With so many years behind it, I have the privilege of being able to look back on many iterations of programming, projects and the ebb and flow of our membership and I am so excited to be organizing the 40th anniversary programming this coming year! There are definitely projects I would like to achieve beyond this. I am very eager to reassess what it means to be a Connexion member. I want to see this expanded. I want to see our collaborations grow, I want to create more intercity and interprovincial collaboration from Connexion and I want to tap into how best we can contribute to our local and incredibly active community as well. I am also very excited to begin rolling out an annual schedule of events. 

You have a wealth of experience working in ARCs during your time in Montreal. From your experience, how do different organizations balance artist development and public engagement? 

I think the balance needs to come from remembering that arts organizations serve their membership first. Public engagement is essential to the growth of an organization and in showcasing the work of its members, but times where I’ve seen the balance be thrown off is when an organization places the needs of its community, including the staff that work to maintain the programming of the organization, behind things like public perception or personal accolades in the public setting. But I absolutely believe that the development of artists is fostered in a reciprocal dialogue with the public that hopefully will grow and improve if programming is done with the priority of its membership in mind. 

Administration duties aside, and speaking entirely as an artist here, what’s one of the biggest ways your own practice has benefited through your involvement in an ARC? 

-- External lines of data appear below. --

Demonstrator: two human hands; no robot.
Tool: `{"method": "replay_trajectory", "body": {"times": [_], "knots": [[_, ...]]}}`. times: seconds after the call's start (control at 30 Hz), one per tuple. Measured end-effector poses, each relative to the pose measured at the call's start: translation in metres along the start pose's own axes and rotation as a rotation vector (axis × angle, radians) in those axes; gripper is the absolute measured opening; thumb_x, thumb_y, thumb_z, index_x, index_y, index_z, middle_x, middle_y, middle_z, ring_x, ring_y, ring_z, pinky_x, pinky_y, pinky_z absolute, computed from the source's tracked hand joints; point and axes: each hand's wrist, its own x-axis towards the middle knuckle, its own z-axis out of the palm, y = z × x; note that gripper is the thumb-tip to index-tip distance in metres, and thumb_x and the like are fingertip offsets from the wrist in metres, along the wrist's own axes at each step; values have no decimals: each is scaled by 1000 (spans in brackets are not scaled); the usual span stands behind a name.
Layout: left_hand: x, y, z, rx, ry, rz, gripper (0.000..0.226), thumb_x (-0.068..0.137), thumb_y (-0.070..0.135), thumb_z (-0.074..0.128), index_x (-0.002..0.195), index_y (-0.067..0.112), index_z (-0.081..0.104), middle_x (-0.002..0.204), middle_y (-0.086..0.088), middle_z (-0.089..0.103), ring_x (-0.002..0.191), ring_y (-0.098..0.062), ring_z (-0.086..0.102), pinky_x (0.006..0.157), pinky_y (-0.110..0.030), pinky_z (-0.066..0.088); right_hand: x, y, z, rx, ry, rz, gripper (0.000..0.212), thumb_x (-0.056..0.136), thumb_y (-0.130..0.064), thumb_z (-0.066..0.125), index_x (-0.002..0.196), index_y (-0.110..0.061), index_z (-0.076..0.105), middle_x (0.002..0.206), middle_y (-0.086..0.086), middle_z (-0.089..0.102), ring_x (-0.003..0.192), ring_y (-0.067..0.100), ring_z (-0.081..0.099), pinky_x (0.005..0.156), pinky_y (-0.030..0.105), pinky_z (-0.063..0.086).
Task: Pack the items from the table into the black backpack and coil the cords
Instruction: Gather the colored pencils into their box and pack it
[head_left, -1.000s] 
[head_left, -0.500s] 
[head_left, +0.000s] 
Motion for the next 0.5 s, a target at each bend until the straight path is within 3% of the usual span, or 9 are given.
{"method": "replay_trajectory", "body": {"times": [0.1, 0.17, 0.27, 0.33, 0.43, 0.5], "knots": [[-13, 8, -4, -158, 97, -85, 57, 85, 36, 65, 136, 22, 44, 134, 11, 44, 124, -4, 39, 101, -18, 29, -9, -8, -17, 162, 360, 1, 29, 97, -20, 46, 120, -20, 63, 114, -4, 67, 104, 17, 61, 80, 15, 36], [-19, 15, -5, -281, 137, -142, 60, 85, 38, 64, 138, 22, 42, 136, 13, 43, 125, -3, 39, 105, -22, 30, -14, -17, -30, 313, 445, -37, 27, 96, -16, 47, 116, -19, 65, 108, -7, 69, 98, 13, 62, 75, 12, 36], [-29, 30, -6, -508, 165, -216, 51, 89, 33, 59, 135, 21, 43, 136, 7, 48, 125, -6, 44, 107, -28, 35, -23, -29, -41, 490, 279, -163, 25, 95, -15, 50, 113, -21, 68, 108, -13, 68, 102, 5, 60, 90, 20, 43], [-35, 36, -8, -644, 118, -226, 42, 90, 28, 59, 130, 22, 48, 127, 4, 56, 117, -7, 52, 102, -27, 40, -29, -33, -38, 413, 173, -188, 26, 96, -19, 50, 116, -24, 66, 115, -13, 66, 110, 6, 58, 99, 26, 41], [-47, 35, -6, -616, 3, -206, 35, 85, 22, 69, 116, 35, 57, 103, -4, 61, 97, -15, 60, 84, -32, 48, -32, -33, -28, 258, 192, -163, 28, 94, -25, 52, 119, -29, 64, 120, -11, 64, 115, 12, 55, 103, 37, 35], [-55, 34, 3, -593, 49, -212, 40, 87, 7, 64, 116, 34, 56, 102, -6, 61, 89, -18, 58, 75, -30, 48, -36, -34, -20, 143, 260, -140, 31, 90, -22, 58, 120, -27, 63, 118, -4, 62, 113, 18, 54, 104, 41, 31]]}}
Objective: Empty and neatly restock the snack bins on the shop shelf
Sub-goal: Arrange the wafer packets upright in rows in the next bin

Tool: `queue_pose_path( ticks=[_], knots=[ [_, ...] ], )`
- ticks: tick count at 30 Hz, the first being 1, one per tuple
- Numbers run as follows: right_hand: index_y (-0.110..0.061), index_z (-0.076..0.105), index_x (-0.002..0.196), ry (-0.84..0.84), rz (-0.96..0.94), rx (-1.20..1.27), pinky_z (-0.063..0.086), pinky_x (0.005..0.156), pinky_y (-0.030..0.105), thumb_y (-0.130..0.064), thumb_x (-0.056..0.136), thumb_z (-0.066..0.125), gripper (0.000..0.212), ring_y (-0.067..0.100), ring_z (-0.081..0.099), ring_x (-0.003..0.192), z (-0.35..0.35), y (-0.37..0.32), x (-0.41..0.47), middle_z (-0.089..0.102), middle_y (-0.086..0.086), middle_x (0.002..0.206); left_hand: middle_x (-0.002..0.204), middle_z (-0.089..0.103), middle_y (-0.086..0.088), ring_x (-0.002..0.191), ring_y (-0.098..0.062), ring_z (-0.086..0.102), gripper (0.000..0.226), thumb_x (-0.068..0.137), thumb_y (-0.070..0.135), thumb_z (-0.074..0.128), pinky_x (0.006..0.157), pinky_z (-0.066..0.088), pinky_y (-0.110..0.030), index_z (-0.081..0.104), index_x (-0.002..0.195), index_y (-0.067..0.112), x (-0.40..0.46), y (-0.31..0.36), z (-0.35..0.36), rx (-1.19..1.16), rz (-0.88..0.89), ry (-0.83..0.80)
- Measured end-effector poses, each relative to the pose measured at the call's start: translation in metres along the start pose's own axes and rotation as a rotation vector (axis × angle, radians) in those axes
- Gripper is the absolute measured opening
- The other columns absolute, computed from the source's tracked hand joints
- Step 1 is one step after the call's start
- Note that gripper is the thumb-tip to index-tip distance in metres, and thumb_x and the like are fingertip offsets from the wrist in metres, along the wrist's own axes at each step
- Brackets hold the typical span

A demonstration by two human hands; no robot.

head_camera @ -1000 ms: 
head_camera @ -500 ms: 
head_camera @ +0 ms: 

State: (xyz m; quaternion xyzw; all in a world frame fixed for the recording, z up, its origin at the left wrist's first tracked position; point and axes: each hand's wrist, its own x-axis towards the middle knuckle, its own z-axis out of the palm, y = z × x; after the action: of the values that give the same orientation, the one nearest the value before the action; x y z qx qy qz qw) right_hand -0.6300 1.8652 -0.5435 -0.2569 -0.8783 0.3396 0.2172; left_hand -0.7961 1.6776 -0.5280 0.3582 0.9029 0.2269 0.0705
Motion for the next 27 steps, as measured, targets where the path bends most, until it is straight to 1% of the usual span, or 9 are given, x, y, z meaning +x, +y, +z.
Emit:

I think the whole idea around an artist run centre is that being run by artists grants the organization insight into the perspective of being a showcasing artist. I have found it to be hugely helpful to be the one receiving contracts, waiting on payment, packing and shipping my work and noticing the difference when I feel supported by an organization and when I don’t. I think this is the biggest benefit in being an artist working in an ARC, it feels very personal to advocate for the financial support of artists. 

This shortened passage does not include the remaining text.